Condor attacks Nova and Reed Richards, but is defeated and taken into the custody of S.H.I.E.L.D. Red Raven attempts to bring Condor back by force, hoping to place him on trial among the Bird-People to face justice. Red Raven brings a group of Avians to attack Manhattan, but Nova convinces them to call off the attack.

It is revealed in the Guardians of the Galaxy series that Condor is one of the inmates left behind in the Negative Zone Prison Alpha. He becomes involved in a fight with Star-Lord who, with the help of Jack Flag, is trying to stop Blastaar from invading Earth.

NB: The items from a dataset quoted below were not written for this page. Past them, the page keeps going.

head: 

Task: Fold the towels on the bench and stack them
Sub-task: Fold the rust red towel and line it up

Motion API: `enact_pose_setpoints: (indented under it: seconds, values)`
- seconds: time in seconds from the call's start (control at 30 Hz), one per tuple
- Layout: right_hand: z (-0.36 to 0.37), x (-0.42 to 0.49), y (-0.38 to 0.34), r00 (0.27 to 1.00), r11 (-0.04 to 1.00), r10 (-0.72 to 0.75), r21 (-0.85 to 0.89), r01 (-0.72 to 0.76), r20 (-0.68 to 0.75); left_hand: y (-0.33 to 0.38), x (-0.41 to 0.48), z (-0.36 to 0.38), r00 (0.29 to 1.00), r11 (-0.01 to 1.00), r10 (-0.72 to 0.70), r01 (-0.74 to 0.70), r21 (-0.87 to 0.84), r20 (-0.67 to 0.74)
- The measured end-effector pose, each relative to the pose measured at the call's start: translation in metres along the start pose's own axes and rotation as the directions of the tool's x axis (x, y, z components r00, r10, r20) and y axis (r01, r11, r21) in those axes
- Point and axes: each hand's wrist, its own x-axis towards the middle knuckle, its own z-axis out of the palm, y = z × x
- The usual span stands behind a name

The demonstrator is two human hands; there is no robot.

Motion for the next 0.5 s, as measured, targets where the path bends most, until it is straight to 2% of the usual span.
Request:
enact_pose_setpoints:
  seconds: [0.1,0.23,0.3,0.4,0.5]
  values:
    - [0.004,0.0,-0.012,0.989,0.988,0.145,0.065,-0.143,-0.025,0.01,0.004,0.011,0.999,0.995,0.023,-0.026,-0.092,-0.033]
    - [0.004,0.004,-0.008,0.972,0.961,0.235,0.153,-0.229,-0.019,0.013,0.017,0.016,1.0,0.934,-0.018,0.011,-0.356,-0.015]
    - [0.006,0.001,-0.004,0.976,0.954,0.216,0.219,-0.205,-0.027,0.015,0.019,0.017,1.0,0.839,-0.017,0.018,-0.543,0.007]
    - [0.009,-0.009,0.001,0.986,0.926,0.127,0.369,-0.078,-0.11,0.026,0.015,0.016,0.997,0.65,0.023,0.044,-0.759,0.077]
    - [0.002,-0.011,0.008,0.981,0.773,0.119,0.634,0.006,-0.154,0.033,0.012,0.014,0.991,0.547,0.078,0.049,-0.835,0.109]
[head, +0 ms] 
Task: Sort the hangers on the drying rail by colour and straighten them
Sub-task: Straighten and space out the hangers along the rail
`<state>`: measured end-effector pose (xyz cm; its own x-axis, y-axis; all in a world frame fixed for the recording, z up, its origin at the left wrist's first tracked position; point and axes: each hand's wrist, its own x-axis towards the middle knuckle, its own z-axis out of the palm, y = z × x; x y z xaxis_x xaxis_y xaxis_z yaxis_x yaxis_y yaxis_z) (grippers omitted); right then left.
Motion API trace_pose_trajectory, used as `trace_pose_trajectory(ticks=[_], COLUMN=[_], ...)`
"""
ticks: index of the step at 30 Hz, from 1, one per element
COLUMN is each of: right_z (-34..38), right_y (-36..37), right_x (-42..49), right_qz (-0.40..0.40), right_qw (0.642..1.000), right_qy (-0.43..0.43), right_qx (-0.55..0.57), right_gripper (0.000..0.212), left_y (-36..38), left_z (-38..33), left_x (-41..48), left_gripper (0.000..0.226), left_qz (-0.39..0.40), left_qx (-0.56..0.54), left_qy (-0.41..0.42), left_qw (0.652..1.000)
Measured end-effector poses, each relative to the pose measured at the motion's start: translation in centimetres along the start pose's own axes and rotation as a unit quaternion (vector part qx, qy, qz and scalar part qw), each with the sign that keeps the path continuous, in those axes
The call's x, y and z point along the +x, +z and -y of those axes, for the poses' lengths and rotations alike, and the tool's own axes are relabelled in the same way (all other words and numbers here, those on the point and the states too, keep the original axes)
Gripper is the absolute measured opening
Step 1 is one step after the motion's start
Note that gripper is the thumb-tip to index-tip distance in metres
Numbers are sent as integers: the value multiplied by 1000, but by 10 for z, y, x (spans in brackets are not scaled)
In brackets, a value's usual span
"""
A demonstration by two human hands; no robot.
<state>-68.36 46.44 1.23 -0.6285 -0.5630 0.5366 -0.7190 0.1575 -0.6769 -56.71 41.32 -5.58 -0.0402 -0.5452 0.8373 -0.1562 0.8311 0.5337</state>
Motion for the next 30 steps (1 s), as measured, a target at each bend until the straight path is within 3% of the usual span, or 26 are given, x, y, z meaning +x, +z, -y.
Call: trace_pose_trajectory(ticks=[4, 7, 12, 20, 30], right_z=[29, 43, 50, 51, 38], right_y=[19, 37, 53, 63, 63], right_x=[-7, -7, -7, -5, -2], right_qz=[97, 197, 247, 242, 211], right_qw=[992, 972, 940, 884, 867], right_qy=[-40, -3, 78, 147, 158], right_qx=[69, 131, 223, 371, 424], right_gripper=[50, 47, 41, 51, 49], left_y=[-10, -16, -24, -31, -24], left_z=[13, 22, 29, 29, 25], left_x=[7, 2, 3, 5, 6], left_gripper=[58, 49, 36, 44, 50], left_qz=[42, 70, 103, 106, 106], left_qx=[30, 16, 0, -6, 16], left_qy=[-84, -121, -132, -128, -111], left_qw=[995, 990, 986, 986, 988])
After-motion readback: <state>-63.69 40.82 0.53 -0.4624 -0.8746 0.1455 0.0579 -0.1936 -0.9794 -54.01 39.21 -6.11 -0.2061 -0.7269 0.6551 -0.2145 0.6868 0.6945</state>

During the Avengers: Standoff! storyline, Condor appears as an inmate of Pleasant Hill, a gated community established by S.H.I.E.L.D. After his memory is restored by Helmut Zemo and Fixer, Condor joins the villains in attacking S.H.I.E.L.D.

==Powers and abilities==
The Condor possesses two wings on his back which allow for flight. He also has enhanced superhuman strength and sharp talons on the end of each finger.

==Other characters named Condor==
There had been other characters that used the name Condor:

- A character named Condor was a Delvadian revolutionary who targeted US ambassador Jerome Villers, only to encounter Daredevil. Condor is ultimately killed in a landslide during a battle with Daredevil.
- A superhero called El Condor is among the South American superheroes killed by Everyman.
- A character Condor is a member of the Contingency, a former S.H.I.E.L.D. black ops team that was created to kill mutants.